### [Records for this exercise]
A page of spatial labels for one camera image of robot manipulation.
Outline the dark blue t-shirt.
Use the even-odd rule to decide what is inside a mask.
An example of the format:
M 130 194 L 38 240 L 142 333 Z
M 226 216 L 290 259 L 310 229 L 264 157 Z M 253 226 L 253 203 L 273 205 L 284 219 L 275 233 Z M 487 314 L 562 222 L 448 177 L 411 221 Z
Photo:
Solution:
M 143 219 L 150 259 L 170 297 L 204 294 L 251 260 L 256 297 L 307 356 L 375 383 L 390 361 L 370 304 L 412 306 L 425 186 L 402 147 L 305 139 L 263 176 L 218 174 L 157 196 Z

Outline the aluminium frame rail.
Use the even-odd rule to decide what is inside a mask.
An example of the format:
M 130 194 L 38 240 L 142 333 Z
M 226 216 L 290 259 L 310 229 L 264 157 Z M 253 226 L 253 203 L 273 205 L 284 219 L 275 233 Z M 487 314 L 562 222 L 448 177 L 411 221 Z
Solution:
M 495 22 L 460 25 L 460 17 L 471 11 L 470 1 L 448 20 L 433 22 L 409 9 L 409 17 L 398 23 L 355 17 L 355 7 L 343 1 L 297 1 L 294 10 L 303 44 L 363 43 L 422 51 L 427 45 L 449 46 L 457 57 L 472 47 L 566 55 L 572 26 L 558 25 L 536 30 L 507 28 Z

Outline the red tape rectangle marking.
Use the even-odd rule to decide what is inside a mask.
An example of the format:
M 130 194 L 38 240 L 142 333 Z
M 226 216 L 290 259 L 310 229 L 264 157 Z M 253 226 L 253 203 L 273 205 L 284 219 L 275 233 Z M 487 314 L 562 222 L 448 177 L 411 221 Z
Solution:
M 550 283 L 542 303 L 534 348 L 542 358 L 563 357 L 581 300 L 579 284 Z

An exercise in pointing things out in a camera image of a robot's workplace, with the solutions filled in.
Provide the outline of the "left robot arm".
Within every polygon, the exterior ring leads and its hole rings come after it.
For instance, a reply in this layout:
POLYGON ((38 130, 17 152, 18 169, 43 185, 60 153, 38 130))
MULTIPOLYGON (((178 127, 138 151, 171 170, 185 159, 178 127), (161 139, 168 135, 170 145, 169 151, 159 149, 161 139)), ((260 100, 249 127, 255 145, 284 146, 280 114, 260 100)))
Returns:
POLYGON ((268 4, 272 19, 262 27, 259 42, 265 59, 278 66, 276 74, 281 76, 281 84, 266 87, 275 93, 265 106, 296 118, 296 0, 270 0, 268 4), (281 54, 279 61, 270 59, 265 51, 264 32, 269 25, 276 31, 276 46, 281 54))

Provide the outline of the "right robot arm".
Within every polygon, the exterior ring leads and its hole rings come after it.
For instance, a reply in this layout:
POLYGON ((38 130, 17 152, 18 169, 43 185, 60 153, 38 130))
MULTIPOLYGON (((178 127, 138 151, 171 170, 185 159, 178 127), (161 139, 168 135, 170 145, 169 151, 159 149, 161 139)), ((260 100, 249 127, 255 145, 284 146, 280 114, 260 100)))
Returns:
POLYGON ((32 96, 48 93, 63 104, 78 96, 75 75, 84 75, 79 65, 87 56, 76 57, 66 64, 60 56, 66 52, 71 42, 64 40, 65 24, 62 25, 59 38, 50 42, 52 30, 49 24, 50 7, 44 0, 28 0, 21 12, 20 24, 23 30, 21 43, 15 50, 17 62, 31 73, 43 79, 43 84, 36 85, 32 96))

### [Brief]
So that no detail is lost, give every line of the data again exactly.

### [Exercise response]
A page of spatial labels for one camera image of robot manipulation.
Outline the dark blue t-shirt.
Use the even-odd rule to decide what is inside a mask.
An example of the format:
M 130 194 L 38 240 L 142 333 Z
M 226 216 L 290 259 L 310 229 L 264 157 Z M 253 226 L 253 203 L 273 205 L 284 219 L 275 233 Z M 487 314 L 562 222 L 448 177 L 411 221 Z
Photo:
Solution:
M 143 219 L 150 259 L 170 297 L 204 294 L 251 260 L 256 297 L 307 356 L 375 383 L 390 361 L 370 304 L 412 306 L 425 186 L 402 147 L 305 139 L 263 176 L 218 174 L 157 196 Z

Outline the aluminium frame rail.
Use the even-odd rule to decide what is inside a mask.
An example of the format:
M 130 194 L 38 240 L 142 333 Z
M 226 216 L 290 259 L 310 229 L 264 157 Z M 253 226 L 253 203 L 273 205 L 284 219 L 275 233 Z M 487 314 L 562 222 L 448 177 L 411 221 Z
Solution:
M 495 22 L 460 25 L 460 17 L 471 11 L 470 1 L 448 20 L 433 22 L 409 9 L 409 17 L 398 23 L 355 17 L 355 7 L 343 1 L 297 1 L 294 10 L 303 44 L 363 43 L 422 51 L 427 45 L 449 46 L 457 57 L 472 47 L 566 55 L 572 26 L 558 25 L 536 30 L 507 28 Z

Outline the red tape rectangle marking.
Use the even-odd rule to decide what is inside a mask.
An example of the format:
M 130 194 L 38 240 L 142 333 Z
M 226 216 L 290 259 L 310 229 L 264 157 Z M 253 226 L 253 203 L 273 205 L 284 219 L 275 233 Z M 487 314 L 562 222 L 448 177 L 411 221 Z
Solution:
M 550 283 L 542 303 L 534 348 L 542 358 L 563 357 L 581 300 L 579 284 Z

An exercise in pointing things out in a camera image of a robot's workplace, with the solutions filled in.
Provide the outline of the "left robot arm".
Within every polygon, the exterior ring leads and its hole rings come after it.
For instance, a reply in this layout:
POLYGON ((38 130, 17 152, 18 169, 43 185, 60 153, 38 130))
MULTIPOLYGON (((178 127, 138 151, 171 170, 185 159, 178 127), (161 139, 168 135, 170 145, 169 151, 159 149, 161 139)), ((260 100, 249 127, 255 145, 284 146, 280 114, 260 100)))
Returns:
POLYGON ((268 4, 272 19, 262 27, 259 42, 265 59, 278 66, 276 74, 281 76, 281 84, 266 87, 275 93, 265 106, 296 118, 296 0, 270 0, 268 4), (281 54, 279 61, 270 59, 265 51, 264 32, 269 25, 276 31, 276 46, 281 54))

Provide the outline of the "right robot arm".
Within every polygon, the exterior ring leads and its hole rings come after it.
For instance, a reply in this layout:
POLYGON ((38 130, 17 152, 18 169, 43 185, 60 153, 38 130))
MULTIPOLYGON (((178 127, 138 151, 171 170, 185 159, 178 127), (161 139, 168 135, 170 145, 169 151, 159 149, 161 139)), ((260 100, 249 127, 255 145, 284 146, 280 114, 260 100)))
Returns:
POLYGON ((32 96, 48 93, 63 104, 78 96, 75 75, 84 75, 79 65, 87 56, 76 57, 66 64, 60 56, 66 52, 71 42, 64 40, 65 24, 62 25, 59 38, 50 42, 52 30, 49 24, 50 7, 44 0, 28 0, 21 12, 20 24, 23 30, 21 43, 15 50, 17 62, 31 73, 43 79, 43 84, 36 85, 32 96))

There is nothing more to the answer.